Многие методы CL используют для обучения и позитивные и негативные примеры, и цель обучения — для позитивных примеров получить близкие репрезентации, а для пар позитивного и негативного — далёкие. BYOL интересен тем, что получает SoTA (на тот момент) без использования негативных пар. В этом смысле его, пожалуй, некорректно называть contrastive learning, а правильнее звать более широким термином self-supervised learning (SSL) .

Классические SSL методы часто строят фреймворк вокруг репрезентаций различных отображений одного и того же объекта (различные аугментированные представления [view] одной и той же картинки, например), и репрезентация одного представления должна быть способна предсказать репрезентацию другого представления того же самого изображения. Предсказание напрямую в пространстве репрезентаций может вести к коллапсу этих самых репрезентаций (например, к константе по всем представлениям), поэтому CL методы обходят это переформулированием проблемы предсказания проблемой разделения (discrimination) — по репрезентации аугментированного представления они учатся различать репрезентации других аугментированных представлений того же самого объекта от репрезентаций аугментированных представлений совсем других объектов (других картинок, например). Это спасает от коллапса репрезентаций.

В данной работе авторы задались вопросом, нужны ли эти негативные примеры для борьбы с коллапсом или можно обойтись без них.

BYOL использует две сети: онлайн (online) и целевую (target). Онлайн сеть состоит из трёх этапов: энкодер, проектор и предиктор. Целевая сеть имеет почти такую же архитектуру (нет предиктора), и свой набор весов. Между двумя сетями нет шаринга, но связь есть — веса целевой сети являются экспоненциальным скользящим средним весов онлайн сети.

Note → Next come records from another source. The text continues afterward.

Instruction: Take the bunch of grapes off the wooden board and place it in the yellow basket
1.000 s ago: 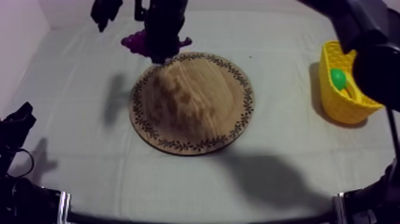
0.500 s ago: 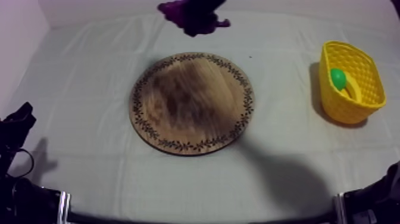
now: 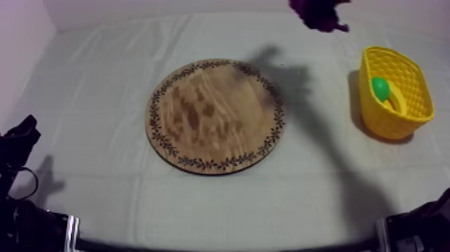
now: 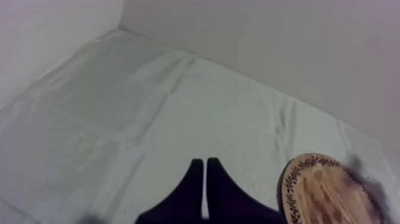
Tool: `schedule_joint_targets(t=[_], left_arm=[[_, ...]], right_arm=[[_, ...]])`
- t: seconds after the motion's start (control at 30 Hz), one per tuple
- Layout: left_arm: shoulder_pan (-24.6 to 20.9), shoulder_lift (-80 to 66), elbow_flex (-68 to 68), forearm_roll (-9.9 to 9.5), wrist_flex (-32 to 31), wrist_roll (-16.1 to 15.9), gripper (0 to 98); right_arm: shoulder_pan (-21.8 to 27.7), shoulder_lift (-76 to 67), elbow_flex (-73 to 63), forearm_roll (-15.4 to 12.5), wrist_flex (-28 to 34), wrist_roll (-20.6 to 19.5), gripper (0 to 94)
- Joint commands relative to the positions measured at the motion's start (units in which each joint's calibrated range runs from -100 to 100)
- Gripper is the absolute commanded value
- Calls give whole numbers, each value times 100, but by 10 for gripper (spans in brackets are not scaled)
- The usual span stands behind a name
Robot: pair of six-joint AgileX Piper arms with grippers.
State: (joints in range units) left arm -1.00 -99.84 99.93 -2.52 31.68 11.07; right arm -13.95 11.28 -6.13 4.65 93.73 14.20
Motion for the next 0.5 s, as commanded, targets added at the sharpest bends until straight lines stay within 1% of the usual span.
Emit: schedule_joint_targets(t=[0.0, 0.3, 0.47], left_arm=[[2, 2, -4, 1, 0, -1, 0], [2, 2, -4, 1, 0, -1, 0], [2, 2, -4, 1, 0, -1, 0]], right_arm=[[439, -153, 352, 20, -21, 15, 295], [1448, -647, 1325, 152, -142, 62, 297], [1897, -765, 1749, 227, -193, 123, 300]])
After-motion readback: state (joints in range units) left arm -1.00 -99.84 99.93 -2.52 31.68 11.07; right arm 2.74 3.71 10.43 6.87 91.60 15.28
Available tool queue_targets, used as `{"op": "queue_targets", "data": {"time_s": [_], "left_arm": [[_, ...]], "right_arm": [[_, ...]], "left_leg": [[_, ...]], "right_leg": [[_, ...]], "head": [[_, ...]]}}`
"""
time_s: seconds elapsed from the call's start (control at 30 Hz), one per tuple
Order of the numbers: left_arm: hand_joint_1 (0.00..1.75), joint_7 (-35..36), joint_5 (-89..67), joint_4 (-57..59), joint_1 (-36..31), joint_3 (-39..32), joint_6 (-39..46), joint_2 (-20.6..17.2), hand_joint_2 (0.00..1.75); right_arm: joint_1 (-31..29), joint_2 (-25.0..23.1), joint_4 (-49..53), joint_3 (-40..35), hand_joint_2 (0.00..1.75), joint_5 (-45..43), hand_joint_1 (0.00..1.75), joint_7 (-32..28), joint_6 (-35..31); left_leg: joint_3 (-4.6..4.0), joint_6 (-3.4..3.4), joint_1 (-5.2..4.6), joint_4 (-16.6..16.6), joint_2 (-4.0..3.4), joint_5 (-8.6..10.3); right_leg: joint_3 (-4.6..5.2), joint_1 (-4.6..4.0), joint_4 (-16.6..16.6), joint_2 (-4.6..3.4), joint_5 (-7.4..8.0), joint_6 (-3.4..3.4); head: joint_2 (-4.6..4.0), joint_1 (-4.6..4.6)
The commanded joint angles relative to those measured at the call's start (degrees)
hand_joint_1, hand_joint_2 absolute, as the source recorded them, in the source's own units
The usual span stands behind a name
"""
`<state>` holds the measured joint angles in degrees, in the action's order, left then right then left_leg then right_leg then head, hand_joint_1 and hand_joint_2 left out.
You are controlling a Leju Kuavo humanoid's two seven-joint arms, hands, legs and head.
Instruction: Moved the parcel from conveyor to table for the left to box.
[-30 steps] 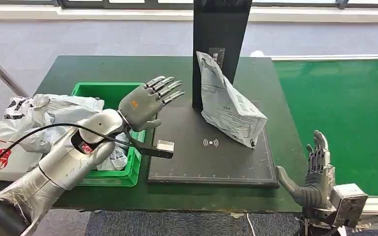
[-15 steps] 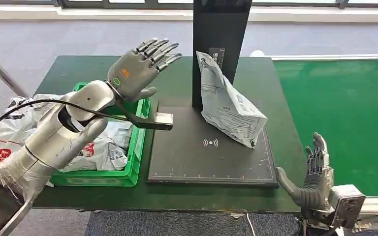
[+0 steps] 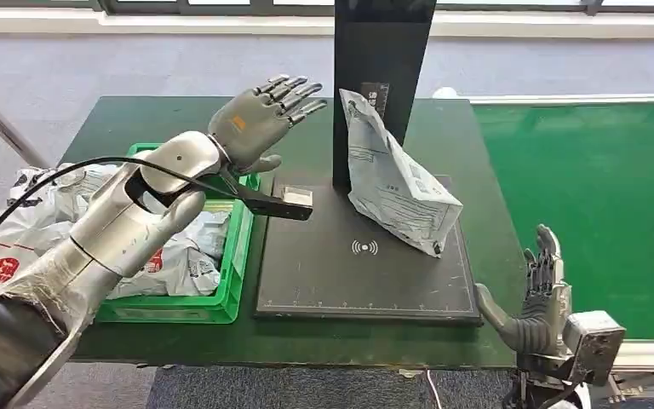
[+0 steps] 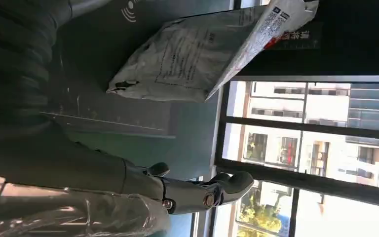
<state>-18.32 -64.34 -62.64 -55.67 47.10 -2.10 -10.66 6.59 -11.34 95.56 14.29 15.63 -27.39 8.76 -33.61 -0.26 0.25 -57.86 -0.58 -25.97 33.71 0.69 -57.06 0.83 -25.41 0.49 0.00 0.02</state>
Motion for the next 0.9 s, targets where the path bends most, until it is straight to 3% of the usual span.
{"op": "queue_targets", "data": {"time_s": [0.03,0.23,0.9], "left_arm": [[0.00,-3.5,4.2,18.1,-4.2,8.6,-0.5,9.5,1.75],[0.00,-2.3,4.3,21.6,-4.3,11.0,0.8,14.8,1.75],[0.00,1.5,2.1,21.0,-4.8,10.0,3.6,17.9,1.75]], "right_arm": [[-2.0,-0.2,-3.8,-0.7,1.75,-0.1,0.00,0.2,-0.1],[-2.5,-0.5,-3.5,-0.5,1.75,-0.1,0.00,0.4,-0.2],[-2.9,-0.2,-3.8,-0.7,1.75,0.0,0.00,0.8,-0.9]], "left_leg": [[0.09,-0.01,0.06,0.1,0.24,0.04],[0.01,0.01,0.05,0.0,0.16,0.01],[-0.02,0.00,0.01,0.0,0.02,-0.01]], "right_leg": [[-0.19,-0.05,0.1,0.17,-0.01,-0.02],[-0.12,-0.05,0.1,0.10,0.01,0.00],[-0.03,-0.01,0.0,-0.04,0.03,-0.01]], "head": [[0.00,-0.02],[0.00,0.00],[0.00,-0.02]]}}
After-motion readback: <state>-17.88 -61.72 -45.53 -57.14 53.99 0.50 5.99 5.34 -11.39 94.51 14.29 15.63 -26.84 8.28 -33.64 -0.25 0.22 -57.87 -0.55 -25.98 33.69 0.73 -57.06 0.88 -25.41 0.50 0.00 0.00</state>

Из интересного, авторы заметили, что целевая сеть может быть зафиксирована в рандомно инициализированном состоянии и онлайн сеть при обучении предсказывать её репрезентации даёт репрезентации сравнительно неплохого качества (18.8% top-1 acc на ImageNet, в то время как сама рандомная сеть лишь 1.4%, что кстати тоже многовато...). В этом в целом кроется суть метода: для некой целевой репрезентации мы можем, пытаясь её предсказать, выучить новую, потенциально улучшенную. А отсюда мы можем повторить процесс для новой репрезентации, итерируя процедуру и каждый раз делая целевой предыдущую онлайн репрезентацию. Такой вот собственно бутстрапинг.

BYOL генерирует два разных представления (v и v’) по исходной картинке (каждое со своими аугментациями, такими же как в SimCLR — случайный патч изображения + случайный горизонтальный флип + дисторсия цвета + гауссовское размытие + соляризация). Обе сети далее прогоняют это через свои энкодеры (ResNet-50 и больше/шире) и проекторы (MLP), онлайн сеть также прогоняет через предиктор (MLP), и здесь её цель — предсказать репрезентацию целевой сети.